■ What the exercise asks: Return every line of the records that includes the string "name".

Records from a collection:
***

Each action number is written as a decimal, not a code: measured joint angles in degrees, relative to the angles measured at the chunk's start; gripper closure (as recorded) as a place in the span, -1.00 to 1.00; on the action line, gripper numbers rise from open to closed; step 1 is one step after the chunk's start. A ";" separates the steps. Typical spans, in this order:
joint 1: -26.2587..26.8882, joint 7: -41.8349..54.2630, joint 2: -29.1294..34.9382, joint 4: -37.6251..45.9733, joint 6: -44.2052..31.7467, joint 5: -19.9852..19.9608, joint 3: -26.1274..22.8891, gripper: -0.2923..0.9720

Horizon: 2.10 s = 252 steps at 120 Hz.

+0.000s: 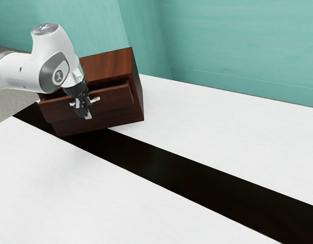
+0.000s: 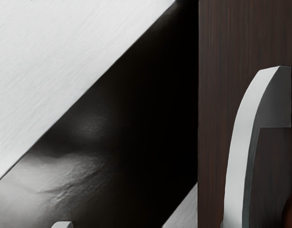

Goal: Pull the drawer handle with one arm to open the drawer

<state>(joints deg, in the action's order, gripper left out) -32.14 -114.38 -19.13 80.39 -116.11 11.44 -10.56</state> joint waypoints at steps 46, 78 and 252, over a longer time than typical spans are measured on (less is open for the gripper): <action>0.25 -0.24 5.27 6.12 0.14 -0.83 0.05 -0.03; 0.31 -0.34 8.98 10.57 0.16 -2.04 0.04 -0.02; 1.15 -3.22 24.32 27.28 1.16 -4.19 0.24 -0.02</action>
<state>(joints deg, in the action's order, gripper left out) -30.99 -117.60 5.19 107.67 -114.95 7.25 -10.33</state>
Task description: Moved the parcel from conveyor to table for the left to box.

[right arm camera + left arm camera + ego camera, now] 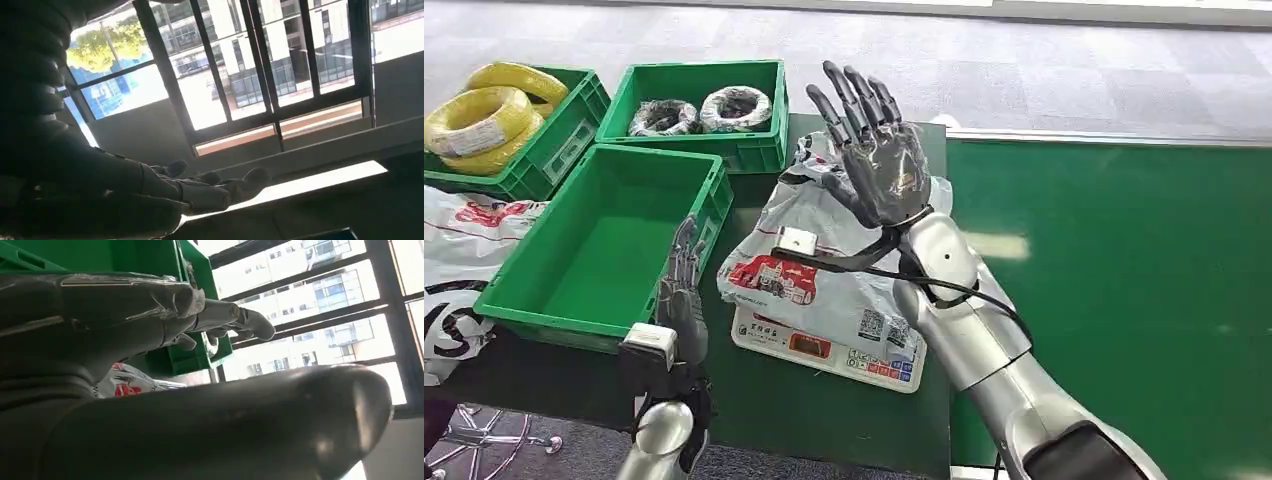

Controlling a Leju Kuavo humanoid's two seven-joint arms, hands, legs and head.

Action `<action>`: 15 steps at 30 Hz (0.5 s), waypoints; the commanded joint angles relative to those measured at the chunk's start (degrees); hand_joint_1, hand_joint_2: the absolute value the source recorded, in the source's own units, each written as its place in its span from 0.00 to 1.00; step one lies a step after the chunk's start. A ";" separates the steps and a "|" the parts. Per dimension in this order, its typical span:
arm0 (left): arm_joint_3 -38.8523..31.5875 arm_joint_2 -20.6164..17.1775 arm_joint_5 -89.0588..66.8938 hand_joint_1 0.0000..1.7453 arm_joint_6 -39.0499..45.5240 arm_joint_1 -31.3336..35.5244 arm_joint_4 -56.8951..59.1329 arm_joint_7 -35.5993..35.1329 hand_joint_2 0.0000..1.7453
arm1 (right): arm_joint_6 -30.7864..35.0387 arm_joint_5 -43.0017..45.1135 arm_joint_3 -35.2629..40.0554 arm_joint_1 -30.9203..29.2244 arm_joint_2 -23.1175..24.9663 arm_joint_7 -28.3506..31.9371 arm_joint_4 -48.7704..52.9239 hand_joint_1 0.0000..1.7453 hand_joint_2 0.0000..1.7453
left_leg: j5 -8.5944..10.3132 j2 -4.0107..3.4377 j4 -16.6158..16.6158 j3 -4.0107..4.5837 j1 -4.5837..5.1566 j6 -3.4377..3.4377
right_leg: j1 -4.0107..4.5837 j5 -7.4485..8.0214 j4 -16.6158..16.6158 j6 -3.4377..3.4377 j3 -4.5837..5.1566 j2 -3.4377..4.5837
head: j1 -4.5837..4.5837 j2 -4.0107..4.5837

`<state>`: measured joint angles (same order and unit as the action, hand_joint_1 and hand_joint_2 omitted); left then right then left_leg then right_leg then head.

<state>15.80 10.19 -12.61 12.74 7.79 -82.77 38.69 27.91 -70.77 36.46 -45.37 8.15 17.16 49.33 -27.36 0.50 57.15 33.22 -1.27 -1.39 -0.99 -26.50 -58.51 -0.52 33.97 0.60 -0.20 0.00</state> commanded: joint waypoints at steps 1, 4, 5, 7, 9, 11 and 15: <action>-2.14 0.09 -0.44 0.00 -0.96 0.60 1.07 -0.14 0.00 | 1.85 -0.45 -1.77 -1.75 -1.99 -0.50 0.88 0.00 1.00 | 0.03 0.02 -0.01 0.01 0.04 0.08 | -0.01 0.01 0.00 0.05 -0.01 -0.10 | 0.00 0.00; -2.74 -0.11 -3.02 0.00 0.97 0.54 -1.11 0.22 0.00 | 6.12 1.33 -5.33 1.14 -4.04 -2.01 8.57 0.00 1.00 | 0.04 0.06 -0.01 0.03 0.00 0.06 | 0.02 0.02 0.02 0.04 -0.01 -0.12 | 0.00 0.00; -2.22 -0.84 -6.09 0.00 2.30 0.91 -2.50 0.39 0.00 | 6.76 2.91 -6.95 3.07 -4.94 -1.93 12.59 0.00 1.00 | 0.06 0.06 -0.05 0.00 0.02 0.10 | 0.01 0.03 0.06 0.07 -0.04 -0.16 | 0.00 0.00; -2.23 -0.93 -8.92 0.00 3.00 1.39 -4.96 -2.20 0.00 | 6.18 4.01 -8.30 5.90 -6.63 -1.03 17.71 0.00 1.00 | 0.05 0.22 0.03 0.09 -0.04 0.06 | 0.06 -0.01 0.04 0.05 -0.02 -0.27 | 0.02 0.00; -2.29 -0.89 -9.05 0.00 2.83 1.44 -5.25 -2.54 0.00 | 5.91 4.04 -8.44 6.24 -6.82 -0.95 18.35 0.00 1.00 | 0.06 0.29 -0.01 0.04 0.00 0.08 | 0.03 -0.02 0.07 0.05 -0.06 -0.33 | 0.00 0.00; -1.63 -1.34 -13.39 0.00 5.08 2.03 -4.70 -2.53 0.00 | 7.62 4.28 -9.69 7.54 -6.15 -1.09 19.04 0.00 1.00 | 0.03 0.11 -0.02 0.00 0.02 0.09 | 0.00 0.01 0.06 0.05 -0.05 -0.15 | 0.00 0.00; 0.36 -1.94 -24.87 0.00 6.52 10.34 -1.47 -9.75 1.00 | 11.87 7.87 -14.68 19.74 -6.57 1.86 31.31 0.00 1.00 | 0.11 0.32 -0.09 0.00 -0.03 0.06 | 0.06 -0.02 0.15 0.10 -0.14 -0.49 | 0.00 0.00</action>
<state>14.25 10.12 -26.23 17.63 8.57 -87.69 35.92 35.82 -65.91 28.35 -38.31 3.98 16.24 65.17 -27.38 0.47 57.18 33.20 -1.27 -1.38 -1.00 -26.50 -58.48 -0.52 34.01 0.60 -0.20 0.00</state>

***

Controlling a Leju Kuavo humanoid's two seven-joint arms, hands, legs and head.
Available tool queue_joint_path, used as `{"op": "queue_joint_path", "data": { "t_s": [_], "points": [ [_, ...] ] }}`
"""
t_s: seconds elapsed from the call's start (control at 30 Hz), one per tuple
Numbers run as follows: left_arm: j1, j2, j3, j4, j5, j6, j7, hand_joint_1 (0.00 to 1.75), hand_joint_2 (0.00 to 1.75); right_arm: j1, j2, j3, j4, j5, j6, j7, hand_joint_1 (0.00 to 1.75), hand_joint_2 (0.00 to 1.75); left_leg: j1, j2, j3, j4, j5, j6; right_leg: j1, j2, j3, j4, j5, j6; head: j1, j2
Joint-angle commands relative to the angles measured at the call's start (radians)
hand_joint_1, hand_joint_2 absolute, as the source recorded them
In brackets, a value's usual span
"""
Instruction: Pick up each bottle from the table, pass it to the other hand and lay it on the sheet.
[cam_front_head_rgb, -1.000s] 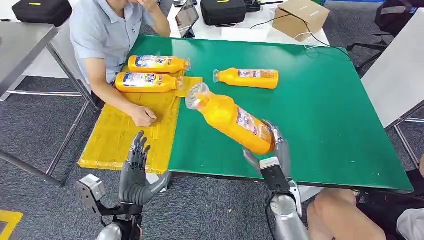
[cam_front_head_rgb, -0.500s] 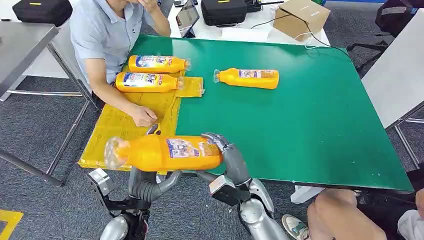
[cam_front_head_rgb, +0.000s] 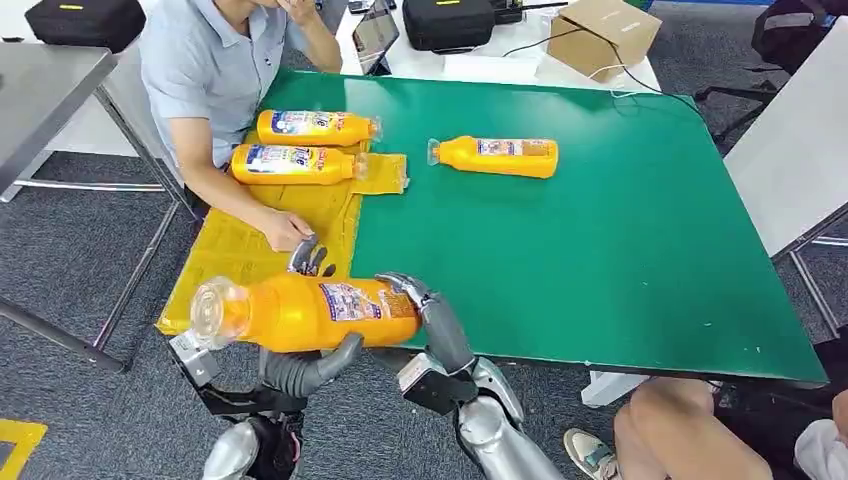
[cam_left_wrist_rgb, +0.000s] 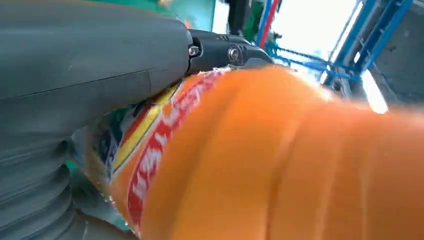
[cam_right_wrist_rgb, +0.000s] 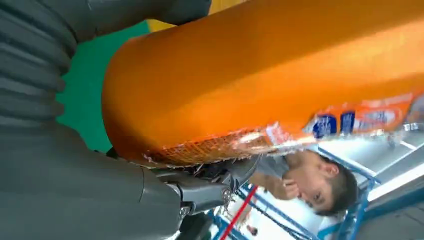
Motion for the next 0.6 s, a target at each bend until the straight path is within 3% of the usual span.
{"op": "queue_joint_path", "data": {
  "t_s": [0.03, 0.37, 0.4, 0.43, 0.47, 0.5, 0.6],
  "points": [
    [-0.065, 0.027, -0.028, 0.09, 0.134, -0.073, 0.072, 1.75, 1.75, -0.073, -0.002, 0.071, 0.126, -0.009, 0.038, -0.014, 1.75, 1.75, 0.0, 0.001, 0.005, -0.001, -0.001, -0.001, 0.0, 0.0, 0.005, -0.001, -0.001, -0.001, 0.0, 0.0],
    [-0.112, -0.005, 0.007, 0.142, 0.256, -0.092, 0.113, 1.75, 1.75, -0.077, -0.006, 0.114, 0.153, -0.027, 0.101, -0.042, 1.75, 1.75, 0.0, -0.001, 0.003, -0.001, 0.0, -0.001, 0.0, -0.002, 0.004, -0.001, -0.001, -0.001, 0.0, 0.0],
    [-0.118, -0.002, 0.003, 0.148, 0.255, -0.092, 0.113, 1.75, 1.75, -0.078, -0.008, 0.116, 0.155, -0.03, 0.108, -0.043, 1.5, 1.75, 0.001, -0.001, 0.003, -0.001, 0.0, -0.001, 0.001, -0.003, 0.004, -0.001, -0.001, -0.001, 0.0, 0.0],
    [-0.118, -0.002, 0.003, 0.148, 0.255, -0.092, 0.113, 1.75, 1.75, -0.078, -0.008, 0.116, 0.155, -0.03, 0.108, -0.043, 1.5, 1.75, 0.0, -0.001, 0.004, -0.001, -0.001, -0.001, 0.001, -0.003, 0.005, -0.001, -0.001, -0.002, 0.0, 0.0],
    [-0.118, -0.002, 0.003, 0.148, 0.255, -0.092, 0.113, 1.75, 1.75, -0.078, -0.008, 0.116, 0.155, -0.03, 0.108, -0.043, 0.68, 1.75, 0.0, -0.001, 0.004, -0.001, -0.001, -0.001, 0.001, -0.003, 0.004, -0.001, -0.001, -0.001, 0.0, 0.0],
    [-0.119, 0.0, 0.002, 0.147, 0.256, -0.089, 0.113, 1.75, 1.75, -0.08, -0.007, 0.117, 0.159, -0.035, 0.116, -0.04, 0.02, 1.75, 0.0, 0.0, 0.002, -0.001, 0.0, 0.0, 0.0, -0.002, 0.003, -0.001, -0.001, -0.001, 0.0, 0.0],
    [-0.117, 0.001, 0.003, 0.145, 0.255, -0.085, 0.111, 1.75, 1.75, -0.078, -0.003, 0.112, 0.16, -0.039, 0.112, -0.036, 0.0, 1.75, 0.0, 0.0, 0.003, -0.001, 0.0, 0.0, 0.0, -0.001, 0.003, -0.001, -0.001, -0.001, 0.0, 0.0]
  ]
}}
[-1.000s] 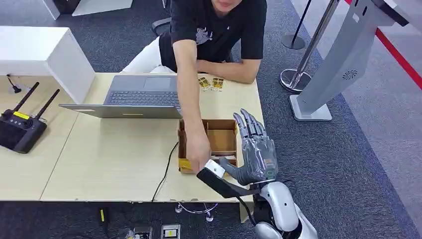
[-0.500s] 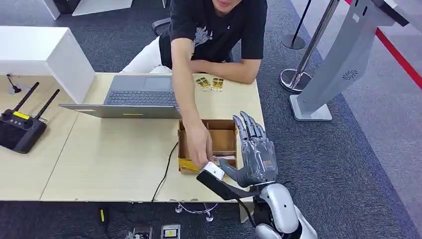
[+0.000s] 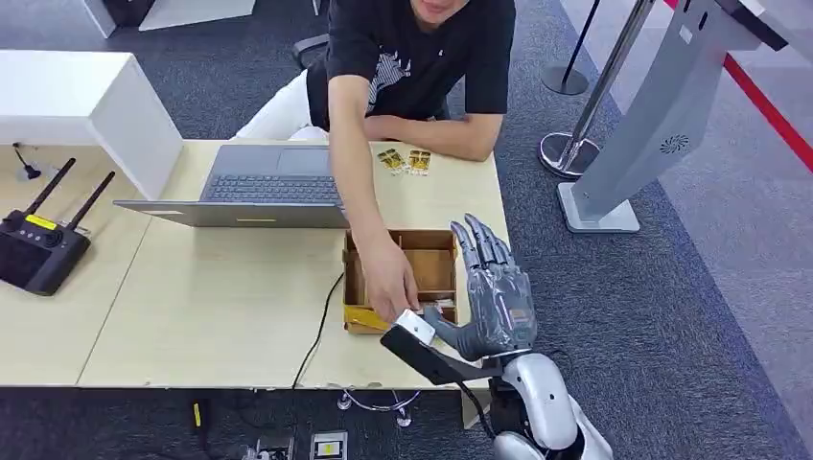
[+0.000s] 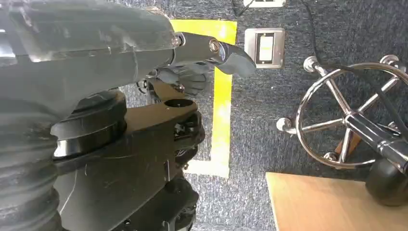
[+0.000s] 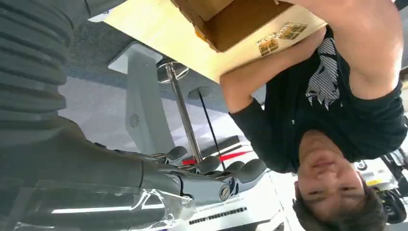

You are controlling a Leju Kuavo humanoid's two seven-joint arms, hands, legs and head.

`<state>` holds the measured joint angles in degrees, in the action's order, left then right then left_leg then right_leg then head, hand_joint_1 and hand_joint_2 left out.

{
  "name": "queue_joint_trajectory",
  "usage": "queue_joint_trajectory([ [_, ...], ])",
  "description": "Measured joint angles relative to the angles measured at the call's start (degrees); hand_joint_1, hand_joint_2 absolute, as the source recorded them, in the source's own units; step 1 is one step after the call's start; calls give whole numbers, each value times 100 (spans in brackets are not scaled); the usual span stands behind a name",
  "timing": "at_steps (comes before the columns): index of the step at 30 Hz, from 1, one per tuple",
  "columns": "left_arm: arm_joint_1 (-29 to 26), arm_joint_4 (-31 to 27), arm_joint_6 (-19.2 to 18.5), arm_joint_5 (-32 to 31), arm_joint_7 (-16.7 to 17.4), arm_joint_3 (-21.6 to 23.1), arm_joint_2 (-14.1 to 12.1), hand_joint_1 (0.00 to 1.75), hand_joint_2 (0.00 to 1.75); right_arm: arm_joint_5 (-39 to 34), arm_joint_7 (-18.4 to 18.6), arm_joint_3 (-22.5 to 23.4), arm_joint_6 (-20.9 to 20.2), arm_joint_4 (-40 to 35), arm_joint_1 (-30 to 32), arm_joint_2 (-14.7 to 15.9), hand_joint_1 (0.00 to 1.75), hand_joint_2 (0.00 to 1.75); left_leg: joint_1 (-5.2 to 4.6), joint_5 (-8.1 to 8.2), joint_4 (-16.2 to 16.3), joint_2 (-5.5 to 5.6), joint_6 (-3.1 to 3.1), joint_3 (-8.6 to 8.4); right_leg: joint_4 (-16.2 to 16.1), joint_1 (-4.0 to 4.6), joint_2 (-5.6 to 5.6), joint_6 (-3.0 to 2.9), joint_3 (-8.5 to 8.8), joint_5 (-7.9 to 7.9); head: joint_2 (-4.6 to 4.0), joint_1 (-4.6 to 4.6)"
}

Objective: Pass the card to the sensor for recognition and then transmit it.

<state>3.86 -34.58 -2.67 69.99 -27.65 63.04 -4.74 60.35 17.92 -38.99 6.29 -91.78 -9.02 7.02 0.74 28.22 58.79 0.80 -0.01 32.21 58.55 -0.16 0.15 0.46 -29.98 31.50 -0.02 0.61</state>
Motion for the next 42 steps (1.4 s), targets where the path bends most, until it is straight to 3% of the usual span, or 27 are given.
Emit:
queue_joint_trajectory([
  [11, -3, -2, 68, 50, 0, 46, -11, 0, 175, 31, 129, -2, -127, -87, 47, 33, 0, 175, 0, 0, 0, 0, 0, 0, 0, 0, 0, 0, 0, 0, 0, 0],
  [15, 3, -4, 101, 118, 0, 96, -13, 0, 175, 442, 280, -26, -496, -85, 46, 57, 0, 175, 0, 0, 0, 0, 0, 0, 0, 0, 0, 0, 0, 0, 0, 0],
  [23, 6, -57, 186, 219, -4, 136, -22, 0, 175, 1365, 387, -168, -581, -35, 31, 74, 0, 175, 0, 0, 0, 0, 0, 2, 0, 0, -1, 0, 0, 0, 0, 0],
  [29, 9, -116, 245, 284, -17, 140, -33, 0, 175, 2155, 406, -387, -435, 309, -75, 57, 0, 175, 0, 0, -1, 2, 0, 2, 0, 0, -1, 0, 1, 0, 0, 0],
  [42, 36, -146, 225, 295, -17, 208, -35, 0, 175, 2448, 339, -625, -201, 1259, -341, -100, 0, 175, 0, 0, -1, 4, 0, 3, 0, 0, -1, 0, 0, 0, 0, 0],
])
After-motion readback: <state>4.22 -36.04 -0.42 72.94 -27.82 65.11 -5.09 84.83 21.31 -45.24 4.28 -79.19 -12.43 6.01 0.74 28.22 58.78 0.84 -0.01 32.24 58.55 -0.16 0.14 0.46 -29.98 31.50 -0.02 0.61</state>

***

■ Output of the task:
  "name": "queue_joint_trajectory",
  "description": "Measured joint angles relative to the angles measured at the call's start (degrees); hand_joint_1, hand_joint_2 absolute, as the source recorded them, in the source's own units; step 1 is one step after the call's start; calls give whole numbers, each value times 100 (spans in brackets are not scaled); the usual span stands behind a name",

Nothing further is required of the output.